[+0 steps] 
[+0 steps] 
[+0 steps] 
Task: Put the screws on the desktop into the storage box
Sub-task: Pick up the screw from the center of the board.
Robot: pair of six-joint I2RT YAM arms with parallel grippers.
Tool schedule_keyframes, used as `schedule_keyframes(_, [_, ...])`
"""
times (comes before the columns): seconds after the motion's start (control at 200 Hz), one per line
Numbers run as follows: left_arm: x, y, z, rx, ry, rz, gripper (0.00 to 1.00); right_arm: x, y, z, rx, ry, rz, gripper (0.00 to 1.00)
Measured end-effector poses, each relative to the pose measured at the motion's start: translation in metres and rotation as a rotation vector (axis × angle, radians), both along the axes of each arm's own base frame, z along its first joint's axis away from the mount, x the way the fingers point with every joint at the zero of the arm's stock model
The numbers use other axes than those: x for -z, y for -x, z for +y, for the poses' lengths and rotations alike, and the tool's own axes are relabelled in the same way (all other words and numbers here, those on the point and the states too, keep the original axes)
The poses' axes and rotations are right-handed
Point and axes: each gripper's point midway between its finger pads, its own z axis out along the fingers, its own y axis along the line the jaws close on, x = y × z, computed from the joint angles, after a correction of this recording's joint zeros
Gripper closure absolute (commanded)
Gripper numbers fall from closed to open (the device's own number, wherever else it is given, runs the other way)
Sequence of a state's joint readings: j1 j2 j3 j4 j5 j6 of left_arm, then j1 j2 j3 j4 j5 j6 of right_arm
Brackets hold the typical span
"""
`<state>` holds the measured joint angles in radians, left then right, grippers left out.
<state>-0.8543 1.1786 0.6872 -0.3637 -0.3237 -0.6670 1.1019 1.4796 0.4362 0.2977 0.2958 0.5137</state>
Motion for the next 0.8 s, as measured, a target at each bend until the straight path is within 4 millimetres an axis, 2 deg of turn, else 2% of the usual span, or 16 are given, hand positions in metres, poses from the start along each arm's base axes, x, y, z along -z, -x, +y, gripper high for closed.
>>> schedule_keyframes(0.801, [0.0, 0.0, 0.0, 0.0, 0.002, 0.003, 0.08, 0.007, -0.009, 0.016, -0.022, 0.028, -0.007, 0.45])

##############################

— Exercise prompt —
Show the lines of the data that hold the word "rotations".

— Completed exercise —
The numbers use other axes than those: x for -z, y for -x, z for +y, for the poses' lengths and rotations alike, and the tool's own axes are relabelled in the same way (all other words and numbers here, those on the point and the states too, keep the original axes)
The poses' axes and rotations are right-handed

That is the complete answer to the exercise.